■ **Problem description**: Count the lines in the data below where the string "falls" occurs, please, and give the number alone.

Collected data:
^^^^^^^^^^^^^^^^

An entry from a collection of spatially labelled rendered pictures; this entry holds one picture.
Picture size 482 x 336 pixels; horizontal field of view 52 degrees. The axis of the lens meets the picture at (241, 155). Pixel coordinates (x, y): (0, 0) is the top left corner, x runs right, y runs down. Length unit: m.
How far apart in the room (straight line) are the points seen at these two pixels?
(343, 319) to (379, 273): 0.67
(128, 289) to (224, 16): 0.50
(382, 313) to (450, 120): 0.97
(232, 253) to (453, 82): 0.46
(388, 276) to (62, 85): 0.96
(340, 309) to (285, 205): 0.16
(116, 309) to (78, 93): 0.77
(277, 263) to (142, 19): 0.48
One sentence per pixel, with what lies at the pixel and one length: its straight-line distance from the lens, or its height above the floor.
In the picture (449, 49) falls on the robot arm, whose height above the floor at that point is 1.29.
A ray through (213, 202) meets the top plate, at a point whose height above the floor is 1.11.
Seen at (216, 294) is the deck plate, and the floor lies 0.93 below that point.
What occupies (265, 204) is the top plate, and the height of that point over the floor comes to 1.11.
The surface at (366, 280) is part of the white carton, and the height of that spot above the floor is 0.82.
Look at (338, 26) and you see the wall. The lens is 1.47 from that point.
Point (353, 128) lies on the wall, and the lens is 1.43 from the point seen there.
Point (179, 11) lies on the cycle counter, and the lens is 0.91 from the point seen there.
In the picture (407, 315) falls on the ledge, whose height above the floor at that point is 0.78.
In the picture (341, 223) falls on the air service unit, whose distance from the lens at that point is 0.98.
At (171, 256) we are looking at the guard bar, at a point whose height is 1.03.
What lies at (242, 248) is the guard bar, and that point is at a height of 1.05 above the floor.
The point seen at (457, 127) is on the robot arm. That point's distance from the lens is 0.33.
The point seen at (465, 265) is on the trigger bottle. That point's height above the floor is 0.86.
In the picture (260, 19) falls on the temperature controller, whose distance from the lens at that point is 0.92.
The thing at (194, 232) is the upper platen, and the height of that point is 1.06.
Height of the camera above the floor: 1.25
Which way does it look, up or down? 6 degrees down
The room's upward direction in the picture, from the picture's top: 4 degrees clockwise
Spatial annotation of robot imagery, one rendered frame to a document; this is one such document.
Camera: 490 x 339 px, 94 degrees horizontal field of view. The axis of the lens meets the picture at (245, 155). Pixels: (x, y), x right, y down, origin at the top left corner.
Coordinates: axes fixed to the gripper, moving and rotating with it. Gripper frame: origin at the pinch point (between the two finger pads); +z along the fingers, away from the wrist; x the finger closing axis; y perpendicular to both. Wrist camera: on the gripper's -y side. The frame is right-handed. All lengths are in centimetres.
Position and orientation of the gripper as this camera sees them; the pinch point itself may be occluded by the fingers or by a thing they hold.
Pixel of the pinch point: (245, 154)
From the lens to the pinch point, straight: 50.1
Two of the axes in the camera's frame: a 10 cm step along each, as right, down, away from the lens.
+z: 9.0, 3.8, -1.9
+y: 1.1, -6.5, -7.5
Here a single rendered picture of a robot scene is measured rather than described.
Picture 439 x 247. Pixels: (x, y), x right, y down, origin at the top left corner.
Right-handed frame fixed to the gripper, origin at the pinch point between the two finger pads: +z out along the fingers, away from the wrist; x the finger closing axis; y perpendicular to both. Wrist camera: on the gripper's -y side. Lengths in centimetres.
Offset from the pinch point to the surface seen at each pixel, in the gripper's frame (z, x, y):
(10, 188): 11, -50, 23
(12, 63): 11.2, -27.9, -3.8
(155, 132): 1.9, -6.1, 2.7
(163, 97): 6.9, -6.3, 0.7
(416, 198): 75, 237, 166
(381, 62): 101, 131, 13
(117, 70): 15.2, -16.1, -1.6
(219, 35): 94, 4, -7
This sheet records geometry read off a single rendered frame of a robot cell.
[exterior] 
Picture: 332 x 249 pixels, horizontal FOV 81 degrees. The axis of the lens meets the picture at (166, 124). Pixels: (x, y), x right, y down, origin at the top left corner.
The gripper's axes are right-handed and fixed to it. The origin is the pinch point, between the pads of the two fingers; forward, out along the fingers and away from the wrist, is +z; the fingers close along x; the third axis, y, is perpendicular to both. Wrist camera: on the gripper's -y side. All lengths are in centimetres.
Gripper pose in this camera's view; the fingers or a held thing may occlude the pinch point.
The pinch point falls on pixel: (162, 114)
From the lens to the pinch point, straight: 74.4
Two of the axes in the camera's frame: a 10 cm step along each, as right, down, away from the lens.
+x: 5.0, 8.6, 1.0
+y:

^^^^^^^^^^^^^^^^

■ **Expected answer**: 5